The difference between signed tags and signed commits is minimal — in the case of commit signing, the signature goes into the commit object itself. It is generally a good practice to PGP-sign commits, particularly in environments where multiple people can push to the same repository branch. Signed commits provide easy forensic proof of code origins (e.g. without commit signing Alice can fake a commit to pretend that it was actually authored by Bob). It also allows for easy verification in cases where someone wants to cherry-pick specific commits into their own tree without performing a git merge.

If you are looking to get started with git and PGP signatures, I can recommend my own Protecting Code Integrity guide, or its kernel-specific adaptation that ships with the kernel docs: Kernel Maintainer PGP Guide.

Obligatory note: sha1 is not considered sufficiently strong for hashing purposes these days, and this is widely acknowledged by the git development community.
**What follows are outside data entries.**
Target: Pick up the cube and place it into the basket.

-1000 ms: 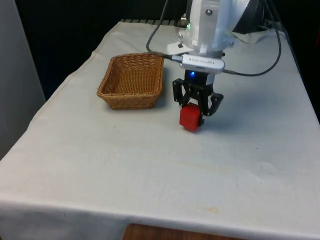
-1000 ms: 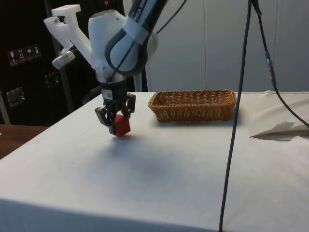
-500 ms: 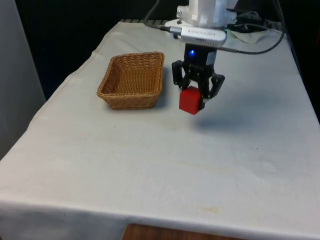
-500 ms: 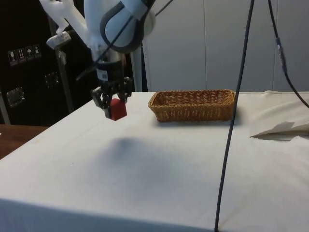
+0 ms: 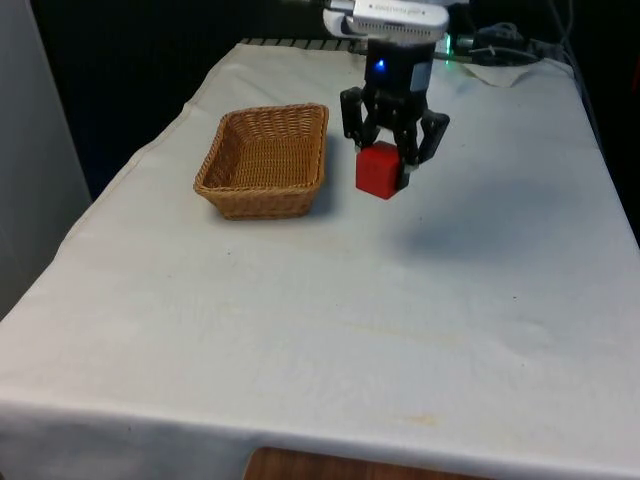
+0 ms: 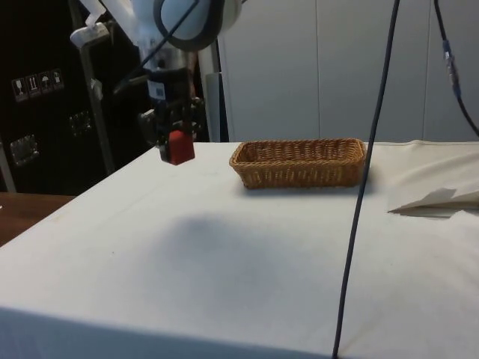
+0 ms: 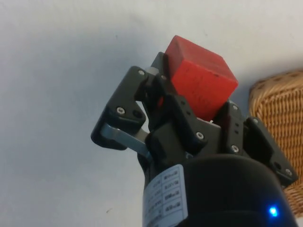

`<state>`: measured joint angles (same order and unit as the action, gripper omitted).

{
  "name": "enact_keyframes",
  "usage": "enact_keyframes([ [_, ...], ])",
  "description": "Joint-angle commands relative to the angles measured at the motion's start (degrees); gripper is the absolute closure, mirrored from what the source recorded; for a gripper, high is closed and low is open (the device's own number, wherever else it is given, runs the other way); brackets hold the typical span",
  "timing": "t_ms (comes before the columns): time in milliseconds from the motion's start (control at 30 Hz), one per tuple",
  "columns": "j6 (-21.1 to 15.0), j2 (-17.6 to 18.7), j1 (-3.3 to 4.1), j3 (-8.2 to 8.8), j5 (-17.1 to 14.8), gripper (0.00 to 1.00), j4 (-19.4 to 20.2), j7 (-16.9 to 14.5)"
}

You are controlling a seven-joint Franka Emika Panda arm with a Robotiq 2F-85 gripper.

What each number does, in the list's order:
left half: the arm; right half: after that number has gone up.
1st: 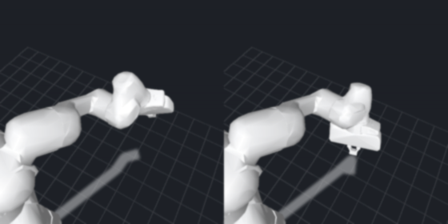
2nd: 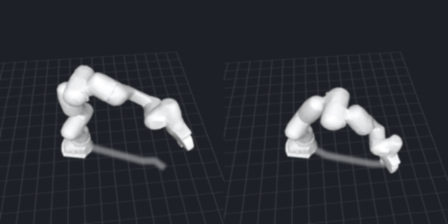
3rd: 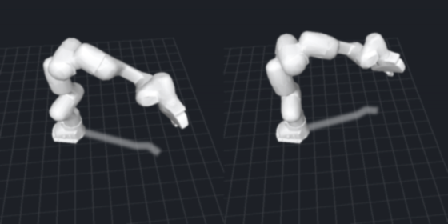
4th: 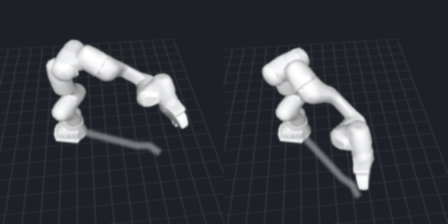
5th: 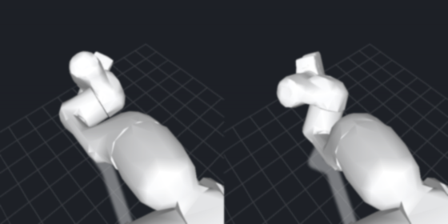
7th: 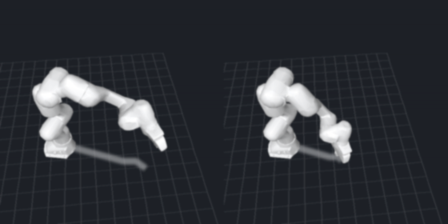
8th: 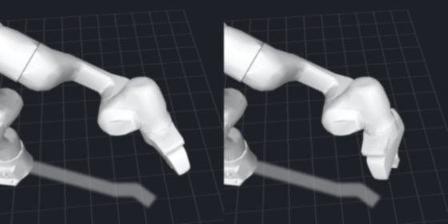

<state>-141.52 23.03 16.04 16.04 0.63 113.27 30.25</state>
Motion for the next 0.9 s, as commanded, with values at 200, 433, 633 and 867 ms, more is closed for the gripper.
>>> enact_keyframes([
  [200, 0.4, -3.8, 0.11, 0.63, 1.3, 0.98, 2.7, 0.1],
  [433, 0.6, -6.4, -0.06, 0.92, 1.5, 0.98, 4.9, -0.2],
  [633, 0.3, -10.0, -0.06, 1.43, 2.3, 0.98, 8.0, -0.3],
  [867, 0.5, -12.6, -0.17, 1.83, 2.5, 0.98, 10.0, -0.7],
])
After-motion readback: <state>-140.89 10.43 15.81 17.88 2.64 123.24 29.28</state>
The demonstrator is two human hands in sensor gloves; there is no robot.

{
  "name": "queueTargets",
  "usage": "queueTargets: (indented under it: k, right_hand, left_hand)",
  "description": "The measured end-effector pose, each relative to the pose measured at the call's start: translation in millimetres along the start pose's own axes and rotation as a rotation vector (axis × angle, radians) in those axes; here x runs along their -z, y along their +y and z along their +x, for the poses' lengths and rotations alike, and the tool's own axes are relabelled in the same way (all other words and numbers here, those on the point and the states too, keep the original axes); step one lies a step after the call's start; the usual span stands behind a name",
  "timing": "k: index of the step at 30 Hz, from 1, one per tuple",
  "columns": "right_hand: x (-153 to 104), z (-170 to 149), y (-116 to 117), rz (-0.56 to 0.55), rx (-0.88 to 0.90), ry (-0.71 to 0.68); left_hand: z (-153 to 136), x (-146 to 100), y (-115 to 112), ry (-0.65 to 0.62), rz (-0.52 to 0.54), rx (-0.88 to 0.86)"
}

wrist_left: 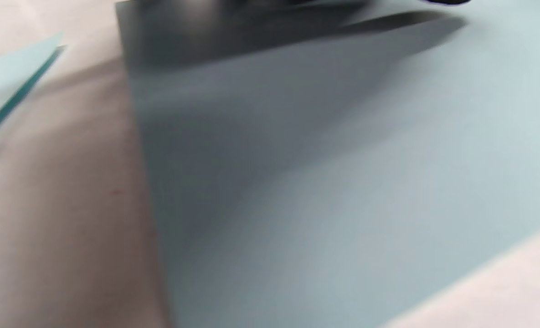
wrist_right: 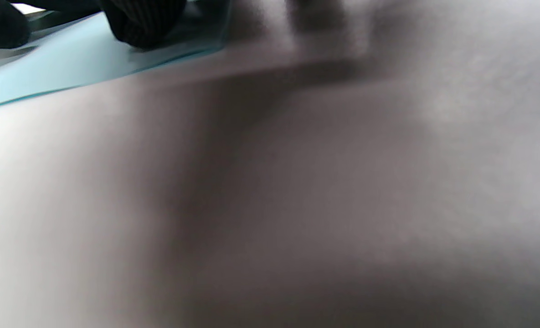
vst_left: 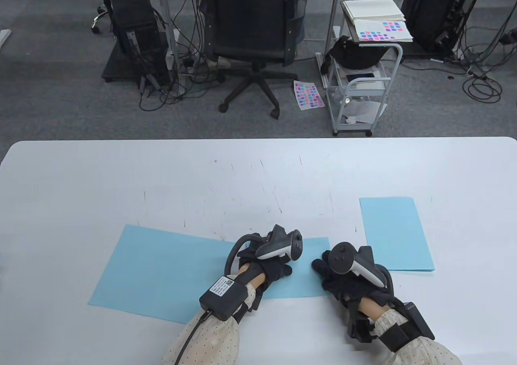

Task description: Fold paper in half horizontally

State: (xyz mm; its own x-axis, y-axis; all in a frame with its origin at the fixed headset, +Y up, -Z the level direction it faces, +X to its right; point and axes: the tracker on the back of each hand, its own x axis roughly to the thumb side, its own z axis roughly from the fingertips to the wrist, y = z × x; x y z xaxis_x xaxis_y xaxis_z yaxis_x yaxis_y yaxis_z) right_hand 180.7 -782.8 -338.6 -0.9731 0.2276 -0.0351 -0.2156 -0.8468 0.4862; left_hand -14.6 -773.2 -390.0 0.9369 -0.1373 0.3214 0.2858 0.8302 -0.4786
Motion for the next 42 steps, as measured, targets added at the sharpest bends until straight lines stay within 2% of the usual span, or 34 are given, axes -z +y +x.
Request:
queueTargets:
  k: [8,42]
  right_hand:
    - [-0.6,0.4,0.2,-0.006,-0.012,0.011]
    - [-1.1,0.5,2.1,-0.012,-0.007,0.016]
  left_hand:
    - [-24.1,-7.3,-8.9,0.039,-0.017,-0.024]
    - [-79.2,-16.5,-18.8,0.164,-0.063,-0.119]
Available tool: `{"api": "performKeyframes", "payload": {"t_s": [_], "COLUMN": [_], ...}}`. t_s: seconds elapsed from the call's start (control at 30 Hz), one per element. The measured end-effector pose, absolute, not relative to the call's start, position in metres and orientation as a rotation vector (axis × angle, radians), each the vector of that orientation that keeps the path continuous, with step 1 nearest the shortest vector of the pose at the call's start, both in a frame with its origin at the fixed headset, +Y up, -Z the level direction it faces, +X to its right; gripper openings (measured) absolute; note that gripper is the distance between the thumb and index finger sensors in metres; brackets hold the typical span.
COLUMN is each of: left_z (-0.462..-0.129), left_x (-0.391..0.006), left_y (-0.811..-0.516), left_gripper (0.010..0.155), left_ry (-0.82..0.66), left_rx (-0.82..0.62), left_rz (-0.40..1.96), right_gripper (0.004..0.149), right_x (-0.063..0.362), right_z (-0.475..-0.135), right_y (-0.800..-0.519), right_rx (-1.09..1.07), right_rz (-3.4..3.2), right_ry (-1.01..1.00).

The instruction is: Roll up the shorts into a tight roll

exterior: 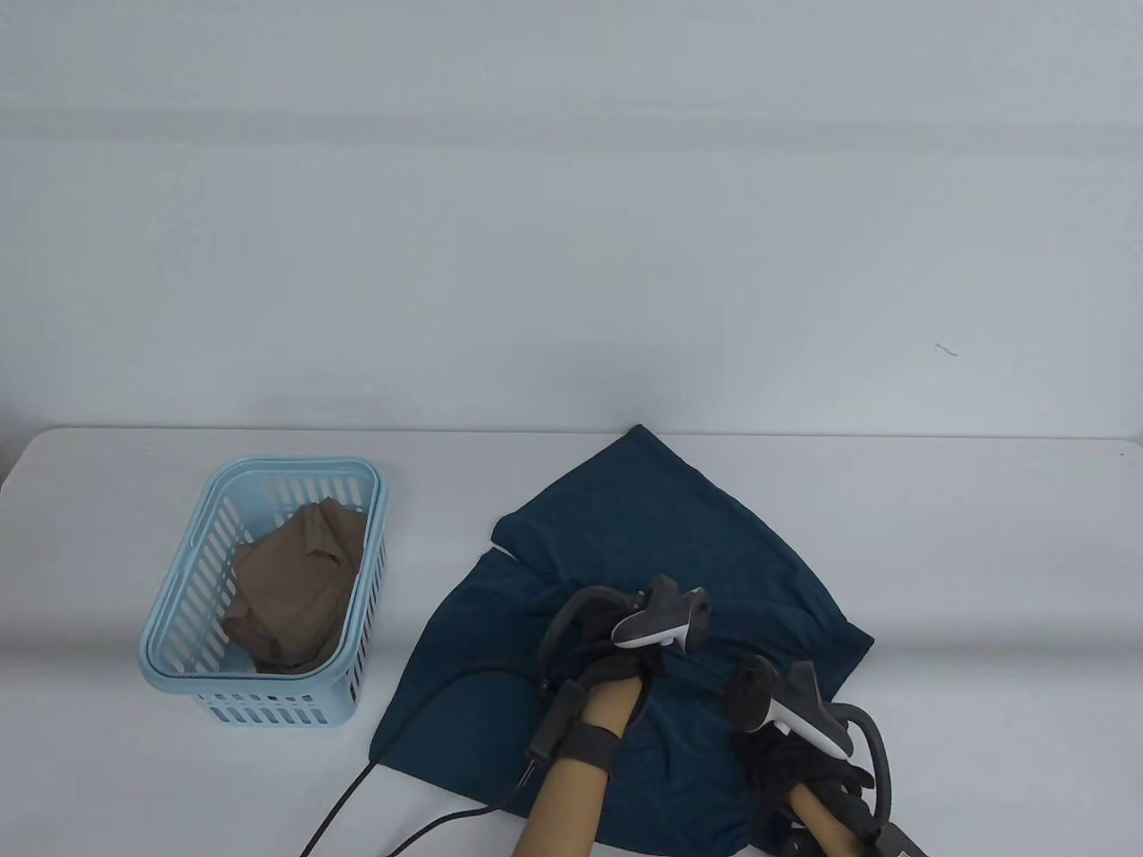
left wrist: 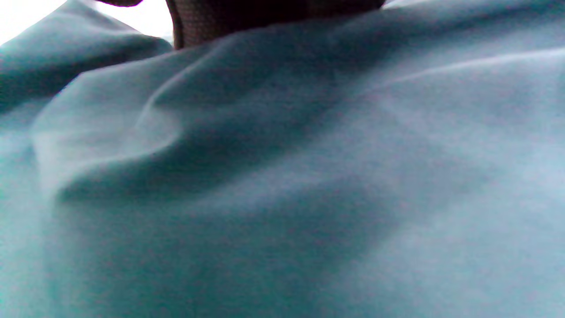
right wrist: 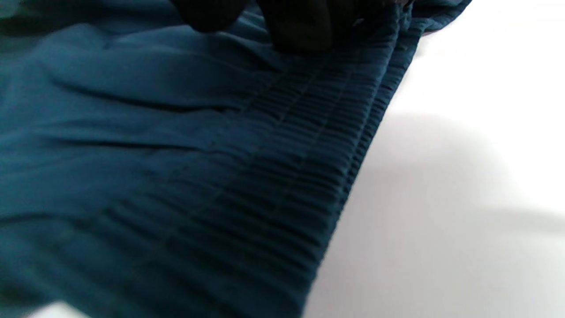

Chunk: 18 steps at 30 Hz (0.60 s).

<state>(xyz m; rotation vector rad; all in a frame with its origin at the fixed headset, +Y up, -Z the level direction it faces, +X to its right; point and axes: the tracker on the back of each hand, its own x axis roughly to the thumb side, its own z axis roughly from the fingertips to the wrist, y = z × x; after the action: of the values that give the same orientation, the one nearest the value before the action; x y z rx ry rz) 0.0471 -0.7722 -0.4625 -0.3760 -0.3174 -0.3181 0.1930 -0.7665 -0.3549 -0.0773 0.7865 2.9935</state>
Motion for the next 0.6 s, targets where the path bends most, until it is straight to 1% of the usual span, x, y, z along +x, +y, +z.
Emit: {"api": "performKeyframes", "payload": {"t_s": [0.23,0.4,0.6], "left_z": [-0.462,-0.461,-0.462], "left_x": [0.045,0.044,0.043], "left_y": [-0.770,-0.769,-0.769], "left_gripper": [0.048,0.048,0.048], "left_ry": [-0.301,-0.259,-0.247], "left_rx": [-0.382,-0.406,-0.419], "left_rz": [-0.316,-0.302,-0.287], "right_gripper": [0.054,0.054,0.054], "right_x": [0.196,0.205,0.212], "right_z": [-0.368,-0.385,-0.402], "right_y": [-0.767,-0.767,-0.767], "right_rx": [-0.144,-0.241,-0.319], "right_rz": [2.980,2.877,2.808], "right_ry": [0.806,0.825,0.818]}}
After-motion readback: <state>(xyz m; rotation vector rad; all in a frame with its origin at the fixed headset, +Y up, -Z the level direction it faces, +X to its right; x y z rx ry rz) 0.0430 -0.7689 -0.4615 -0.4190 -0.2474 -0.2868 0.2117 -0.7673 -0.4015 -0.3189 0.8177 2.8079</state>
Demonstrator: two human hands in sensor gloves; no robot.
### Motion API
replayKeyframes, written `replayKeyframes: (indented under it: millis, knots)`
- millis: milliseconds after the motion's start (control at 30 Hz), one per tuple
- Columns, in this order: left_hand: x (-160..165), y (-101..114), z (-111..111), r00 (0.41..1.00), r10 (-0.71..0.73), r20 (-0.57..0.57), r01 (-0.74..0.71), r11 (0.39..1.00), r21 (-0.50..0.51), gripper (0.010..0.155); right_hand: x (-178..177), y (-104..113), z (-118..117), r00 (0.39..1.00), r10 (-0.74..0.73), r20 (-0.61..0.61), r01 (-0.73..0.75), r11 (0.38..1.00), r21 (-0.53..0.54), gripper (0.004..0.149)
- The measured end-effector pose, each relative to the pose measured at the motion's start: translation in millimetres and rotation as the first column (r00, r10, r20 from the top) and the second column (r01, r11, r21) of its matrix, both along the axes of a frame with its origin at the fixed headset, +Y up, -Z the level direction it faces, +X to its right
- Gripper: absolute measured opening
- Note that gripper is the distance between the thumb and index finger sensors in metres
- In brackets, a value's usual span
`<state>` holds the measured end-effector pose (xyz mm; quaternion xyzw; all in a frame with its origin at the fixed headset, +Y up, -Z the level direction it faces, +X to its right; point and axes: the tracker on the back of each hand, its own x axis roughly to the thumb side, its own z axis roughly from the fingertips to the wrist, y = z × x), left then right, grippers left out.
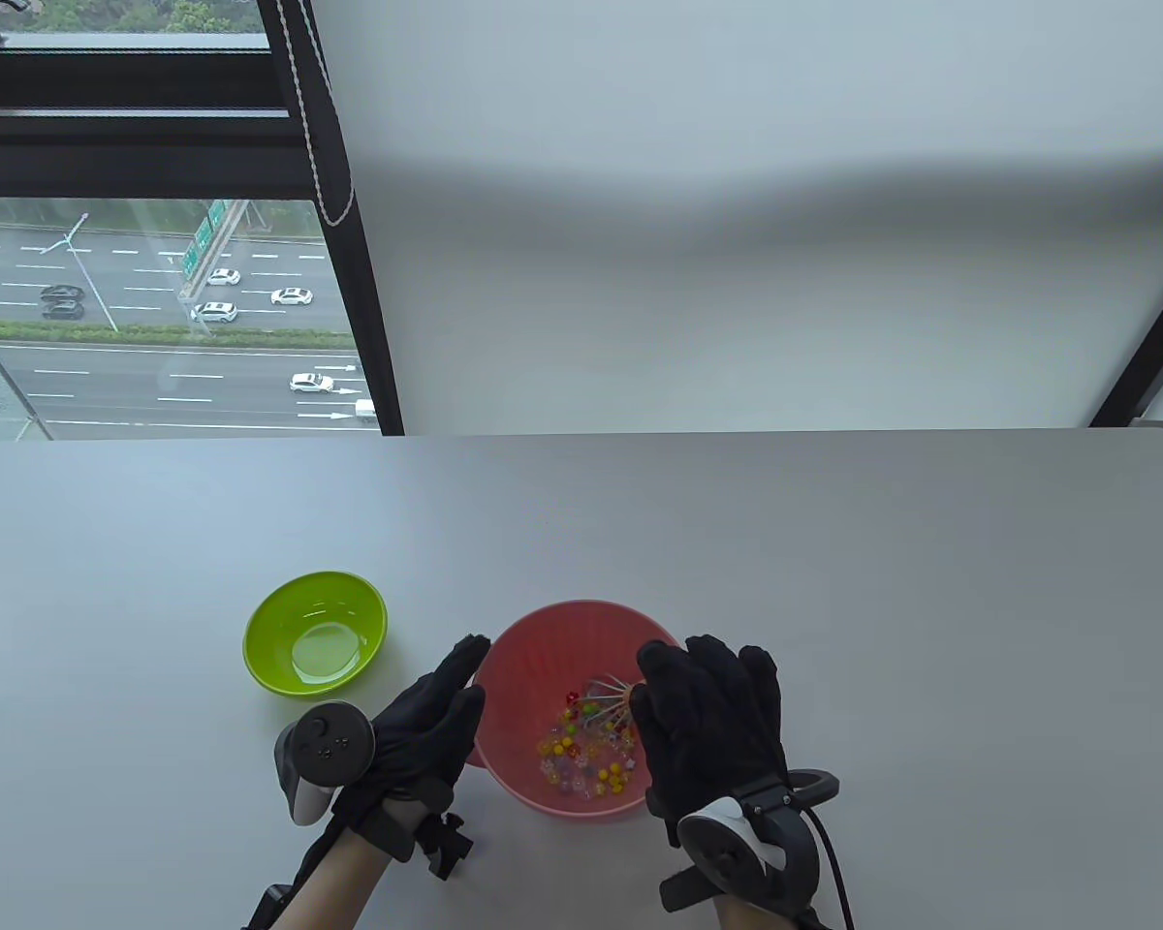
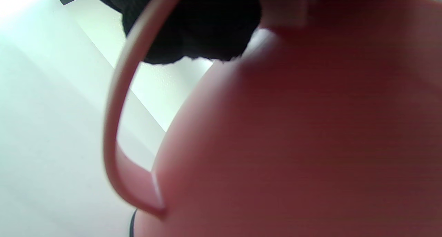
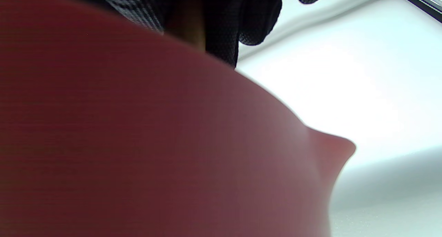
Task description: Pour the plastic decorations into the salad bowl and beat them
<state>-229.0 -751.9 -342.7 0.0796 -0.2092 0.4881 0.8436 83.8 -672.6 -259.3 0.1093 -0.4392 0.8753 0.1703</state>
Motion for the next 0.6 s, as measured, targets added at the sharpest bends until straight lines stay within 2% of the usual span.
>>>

Significant efforts are under way to migrate git to stronger cryptographic hashes, but they require careful planning and implementation in order to minimize disruption to various projects using git. To my knowledge, there are no effective attacks against sha1 as used by git, and git developers have added further precautions against sha1 collision attacks in git itself, which helps buy some time until stronger hashing implementations are considered ready for real-world use.